- _Your task_: Locate each line below that includes "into" and reproduce it.

- _Supplied data_:

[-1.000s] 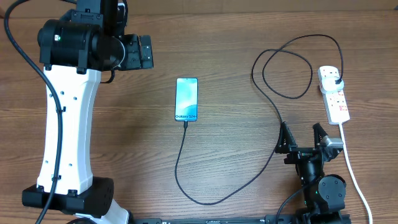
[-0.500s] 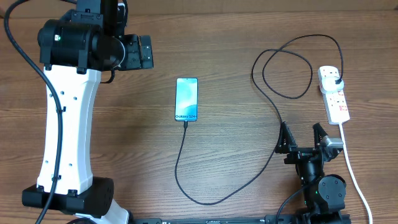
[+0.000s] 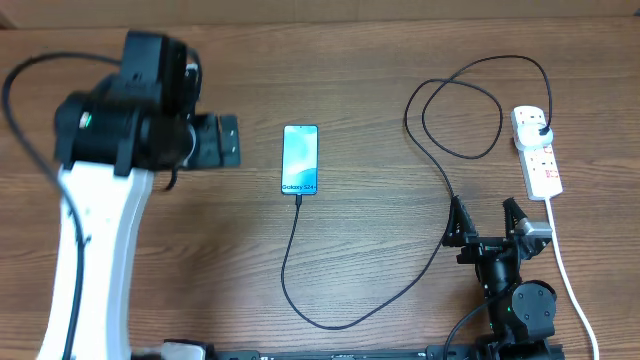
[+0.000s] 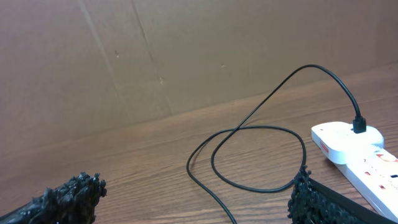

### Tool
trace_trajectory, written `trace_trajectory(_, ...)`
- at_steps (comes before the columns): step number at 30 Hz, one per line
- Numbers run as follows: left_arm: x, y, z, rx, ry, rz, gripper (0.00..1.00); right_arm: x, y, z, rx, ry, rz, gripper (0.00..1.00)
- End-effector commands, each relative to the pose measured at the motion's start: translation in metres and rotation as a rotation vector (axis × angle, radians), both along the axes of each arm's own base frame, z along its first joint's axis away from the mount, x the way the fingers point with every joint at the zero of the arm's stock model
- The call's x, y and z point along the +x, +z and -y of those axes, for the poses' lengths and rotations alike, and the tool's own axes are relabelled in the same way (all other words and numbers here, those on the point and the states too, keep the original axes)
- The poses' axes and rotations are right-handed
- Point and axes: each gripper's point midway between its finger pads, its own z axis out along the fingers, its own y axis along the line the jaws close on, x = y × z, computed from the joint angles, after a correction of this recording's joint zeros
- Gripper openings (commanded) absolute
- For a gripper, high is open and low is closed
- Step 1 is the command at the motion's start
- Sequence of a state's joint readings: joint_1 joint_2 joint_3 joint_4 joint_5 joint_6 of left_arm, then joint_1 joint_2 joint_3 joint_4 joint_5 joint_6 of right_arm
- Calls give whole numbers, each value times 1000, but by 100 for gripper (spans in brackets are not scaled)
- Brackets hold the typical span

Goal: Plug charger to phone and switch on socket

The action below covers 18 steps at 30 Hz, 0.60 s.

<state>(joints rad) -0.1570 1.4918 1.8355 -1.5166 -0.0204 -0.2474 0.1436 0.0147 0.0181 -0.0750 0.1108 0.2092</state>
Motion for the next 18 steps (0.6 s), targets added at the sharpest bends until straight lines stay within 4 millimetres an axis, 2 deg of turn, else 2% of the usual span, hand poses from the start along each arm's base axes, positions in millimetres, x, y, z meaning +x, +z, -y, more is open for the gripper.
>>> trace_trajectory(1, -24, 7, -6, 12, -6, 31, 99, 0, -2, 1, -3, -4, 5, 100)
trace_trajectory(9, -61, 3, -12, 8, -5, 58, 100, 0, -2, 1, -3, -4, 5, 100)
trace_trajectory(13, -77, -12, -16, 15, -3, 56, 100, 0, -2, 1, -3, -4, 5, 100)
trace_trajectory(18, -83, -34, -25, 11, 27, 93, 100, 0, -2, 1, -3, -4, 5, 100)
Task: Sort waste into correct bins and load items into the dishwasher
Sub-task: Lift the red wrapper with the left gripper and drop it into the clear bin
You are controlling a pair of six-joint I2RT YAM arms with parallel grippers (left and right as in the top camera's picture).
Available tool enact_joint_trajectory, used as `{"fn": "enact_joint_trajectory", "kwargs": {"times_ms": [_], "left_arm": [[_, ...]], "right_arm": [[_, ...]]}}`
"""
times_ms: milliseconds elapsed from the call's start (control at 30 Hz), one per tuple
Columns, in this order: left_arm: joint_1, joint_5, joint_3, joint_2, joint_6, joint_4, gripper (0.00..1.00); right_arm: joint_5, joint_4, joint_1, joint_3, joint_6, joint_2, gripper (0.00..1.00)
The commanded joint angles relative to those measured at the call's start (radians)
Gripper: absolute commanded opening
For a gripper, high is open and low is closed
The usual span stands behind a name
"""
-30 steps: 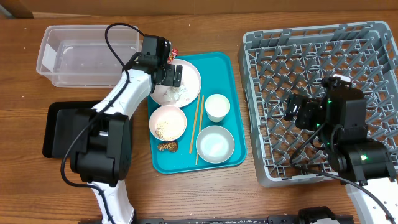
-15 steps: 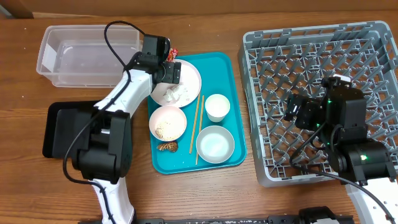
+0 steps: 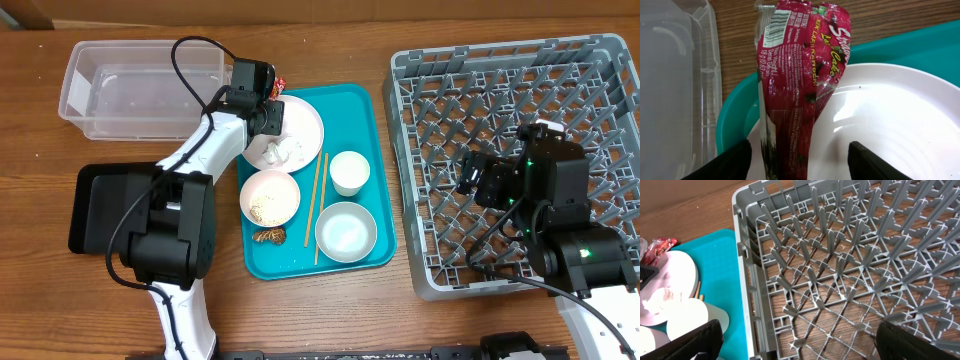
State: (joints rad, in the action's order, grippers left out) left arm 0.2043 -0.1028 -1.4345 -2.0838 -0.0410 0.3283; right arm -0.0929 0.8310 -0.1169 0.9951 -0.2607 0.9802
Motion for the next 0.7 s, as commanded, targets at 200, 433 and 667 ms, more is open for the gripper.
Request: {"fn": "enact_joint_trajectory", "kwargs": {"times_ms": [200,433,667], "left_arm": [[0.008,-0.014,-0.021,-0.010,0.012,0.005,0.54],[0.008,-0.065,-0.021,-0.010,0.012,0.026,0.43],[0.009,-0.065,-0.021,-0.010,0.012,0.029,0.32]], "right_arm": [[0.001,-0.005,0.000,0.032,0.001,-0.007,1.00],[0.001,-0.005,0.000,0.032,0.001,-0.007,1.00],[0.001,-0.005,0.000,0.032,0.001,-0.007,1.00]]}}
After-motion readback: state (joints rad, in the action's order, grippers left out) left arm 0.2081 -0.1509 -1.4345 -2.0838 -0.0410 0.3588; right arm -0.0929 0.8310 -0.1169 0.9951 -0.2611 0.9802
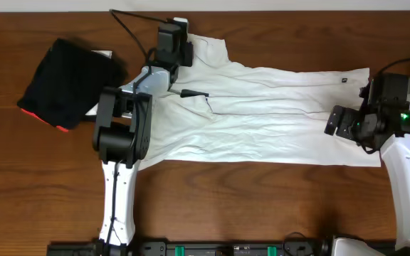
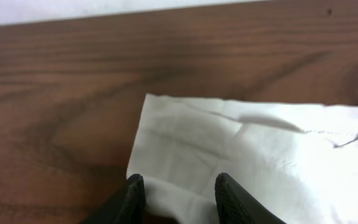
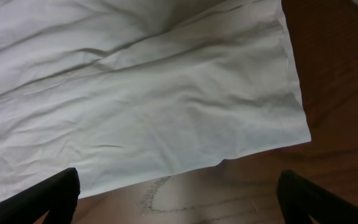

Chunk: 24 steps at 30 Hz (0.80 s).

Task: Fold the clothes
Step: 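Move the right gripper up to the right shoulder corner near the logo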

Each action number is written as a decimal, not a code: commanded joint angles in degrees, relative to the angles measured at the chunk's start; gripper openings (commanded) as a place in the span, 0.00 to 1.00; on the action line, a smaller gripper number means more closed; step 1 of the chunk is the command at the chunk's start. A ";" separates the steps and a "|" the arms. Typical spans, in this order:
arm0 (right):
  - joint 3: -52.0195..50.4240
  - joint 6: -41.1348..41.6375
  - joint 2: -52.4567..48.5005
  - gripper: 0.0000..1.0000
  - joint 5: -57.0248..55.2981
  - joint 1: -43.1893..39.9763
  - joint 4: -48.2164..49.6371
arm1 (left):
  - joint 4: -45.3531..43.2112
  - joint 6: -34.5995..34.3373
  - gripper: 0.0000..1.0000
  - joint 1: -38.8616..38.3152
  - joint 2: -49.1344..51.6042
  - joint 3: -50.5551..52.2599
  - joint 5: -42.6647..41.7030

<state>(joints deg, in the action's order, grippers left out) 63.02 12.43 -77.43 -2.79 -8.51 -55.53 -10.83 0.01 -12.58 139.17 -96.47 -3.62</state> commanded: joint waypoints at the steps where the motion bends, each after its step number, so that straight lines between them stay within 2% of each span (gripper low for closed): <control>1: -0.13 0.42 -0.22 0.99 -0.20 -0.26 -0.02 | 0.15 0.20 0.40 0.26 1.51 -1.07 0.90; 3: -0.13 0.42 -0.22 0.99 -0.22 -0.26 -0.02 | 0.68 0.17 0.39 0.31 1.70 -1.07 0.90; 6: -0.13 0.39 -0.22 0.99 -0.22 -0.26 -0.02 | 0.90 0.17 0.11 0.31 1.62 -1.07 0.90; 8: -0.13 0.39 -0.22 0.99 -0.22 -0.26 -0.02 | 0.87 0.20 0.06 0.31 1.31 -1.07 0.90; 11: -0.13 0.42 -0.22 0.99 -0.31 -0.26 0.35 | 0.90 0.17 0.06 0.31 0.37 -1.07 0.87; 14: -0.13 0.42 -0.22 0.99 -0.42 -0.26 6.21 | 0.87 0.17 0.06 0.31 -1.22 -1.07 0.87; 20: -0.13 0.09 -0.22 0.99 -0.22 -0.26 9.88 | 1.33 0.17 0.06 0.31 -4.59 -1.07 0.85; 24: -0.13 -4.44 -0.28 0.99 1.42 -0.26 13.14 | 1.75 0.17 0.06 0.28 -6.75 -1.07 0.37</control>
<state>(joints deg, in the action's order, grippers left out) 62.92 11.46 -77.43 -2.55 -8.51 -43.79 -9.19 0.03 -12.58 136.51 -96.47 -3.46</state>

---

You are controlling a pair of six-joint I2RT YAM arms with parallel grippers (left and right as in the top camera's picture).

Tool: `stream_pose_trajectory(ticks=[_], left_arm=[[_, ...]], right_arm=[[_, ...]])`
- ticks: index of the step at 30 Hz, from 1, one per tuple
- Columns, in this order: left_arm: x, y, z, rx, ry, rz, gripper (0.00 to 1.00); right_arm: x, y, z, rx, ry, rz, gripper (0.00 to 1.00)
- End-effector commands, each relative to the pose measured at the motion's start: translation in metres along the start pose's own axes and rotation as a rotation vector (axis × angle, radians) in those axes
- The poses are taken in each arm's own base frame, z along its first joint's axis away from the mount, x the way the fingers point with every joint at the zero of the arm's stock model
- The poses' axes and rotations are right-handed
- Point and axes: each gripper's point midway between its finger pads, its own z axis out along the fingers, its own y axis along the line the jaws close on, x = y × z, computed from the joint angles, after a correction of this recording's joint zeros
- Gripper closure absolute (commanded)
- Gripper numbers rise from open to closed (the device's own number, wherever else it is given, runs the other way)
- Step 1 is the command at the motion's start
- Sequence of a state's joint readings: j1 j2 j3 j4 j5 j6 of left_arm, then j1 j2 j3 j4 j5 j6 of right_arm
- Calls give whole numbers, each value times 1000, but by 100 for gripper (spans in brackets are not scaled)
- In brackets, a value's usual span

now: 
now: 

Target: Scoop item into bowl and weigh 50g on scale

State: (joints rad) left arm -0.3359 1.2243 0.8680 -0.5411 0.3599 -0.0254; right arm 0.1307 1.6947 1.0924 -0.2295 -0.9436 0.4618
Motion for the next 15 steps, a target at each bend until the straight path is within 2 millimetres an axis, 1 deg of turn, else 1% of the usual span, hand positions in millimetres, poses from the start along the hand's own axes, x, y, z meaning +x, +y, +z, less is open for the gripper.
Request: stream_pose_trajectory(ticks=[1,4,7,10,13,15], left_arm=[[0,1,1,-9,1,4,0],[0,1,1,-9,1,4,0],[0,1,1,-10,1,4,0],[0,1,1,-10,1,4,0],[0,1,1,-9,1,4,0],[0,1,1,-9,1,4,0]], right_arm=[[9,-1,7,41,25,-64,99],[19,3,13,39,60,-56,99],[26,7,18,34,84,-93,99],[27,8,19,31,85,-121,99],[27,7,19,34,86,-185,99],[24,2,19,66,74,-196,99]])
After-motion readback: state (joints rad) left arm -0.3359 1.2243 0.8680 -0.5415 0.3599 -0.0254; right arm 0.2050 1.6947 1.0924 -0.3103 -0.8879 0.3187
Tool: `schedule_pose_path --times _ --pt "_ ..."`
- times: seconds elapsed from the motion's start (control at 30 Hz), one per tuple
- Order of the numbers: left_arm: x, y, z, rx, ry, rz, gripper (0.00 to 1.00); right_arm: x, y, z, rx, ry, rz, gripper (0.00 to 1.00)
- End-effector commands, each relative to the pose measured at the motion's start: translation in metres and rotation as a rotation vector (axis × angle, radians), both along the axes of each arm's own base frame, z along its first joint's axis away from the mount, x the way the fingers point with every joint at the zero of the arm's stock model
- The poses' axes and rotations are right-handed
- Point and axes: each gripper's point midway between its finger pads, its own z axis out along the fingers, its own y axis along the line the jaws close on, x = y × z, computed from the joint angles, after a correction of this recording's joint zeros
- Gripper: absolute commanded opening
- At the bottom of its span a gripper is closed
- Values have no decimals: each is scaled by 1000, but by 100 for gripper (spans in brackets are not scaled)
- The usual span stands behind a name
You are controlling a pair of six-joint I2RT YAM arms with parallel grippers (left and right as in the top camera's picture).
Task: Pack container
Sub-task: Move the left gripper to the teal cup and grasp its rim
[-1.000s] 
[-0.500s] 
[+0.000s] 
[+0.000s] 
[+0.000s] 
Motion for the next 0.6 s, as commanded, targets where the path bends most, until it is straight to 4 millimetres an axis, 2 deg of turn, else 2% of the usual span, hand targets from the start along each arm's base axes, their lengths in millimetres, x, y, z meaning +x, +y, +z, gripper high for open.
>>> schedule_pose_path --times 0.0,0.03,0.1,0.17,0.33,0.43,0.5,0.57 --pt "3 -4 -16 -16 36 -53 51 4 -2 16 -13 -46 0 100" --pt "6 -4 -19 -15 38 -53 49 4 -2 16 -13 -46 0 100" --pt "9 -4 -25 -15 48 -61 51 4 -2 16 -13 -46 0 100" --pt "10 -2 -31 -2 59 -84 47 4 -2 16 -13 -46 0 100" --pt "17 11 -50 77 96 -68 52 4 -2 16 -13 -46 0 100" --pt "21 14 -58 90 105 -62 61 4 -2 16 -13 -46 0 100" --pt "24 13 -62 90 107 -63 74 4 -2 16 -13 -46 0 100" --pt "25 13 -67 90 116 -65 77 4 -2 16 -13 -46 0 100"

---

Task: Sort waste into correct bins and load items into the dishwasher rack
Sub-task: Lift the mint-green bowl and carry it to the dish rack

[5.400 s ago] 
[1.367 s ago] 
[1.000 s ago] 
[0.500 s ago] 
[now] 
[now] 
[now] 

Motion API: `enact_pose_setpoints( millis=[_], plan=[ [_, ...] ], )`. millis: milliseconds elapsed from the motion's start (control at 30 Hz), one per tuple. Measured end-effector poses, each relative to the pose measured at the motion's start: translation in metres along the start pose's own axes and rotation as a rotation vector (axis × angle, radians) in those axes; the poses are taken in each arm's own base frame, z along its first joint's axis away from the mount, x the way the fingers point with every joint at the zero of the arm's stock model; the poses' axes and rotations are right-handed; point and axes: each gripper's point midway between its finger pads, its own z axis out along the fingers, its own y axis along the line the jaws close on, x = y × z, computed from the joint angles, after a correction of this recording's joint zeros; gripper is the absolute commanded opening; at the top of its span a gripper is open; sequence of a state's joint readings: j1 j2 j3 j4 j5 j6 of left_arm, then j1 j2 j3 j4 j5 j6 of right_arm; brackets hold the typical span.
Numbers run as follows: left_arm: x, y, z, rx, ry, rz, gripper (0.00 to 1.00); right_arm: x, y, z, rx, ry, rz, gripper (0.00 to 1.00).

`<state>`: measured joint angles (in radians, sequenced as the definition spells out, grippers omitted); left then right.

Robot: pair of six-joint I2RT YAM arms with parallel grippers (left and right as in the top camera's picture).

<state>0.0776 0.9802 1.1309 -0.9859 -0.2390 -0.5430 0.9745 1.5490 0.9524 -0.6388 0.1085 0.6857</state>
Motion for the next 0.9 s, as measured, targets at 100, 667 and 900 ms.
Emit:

- _Output of the task_:
Task: Sort waste into correct bins and load items into the dishwasher
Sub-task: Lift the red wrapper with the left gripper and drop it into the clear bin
Target: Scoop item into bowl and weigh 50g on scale
Task: Sort waste into correct bins and load items into the dishwasher rack

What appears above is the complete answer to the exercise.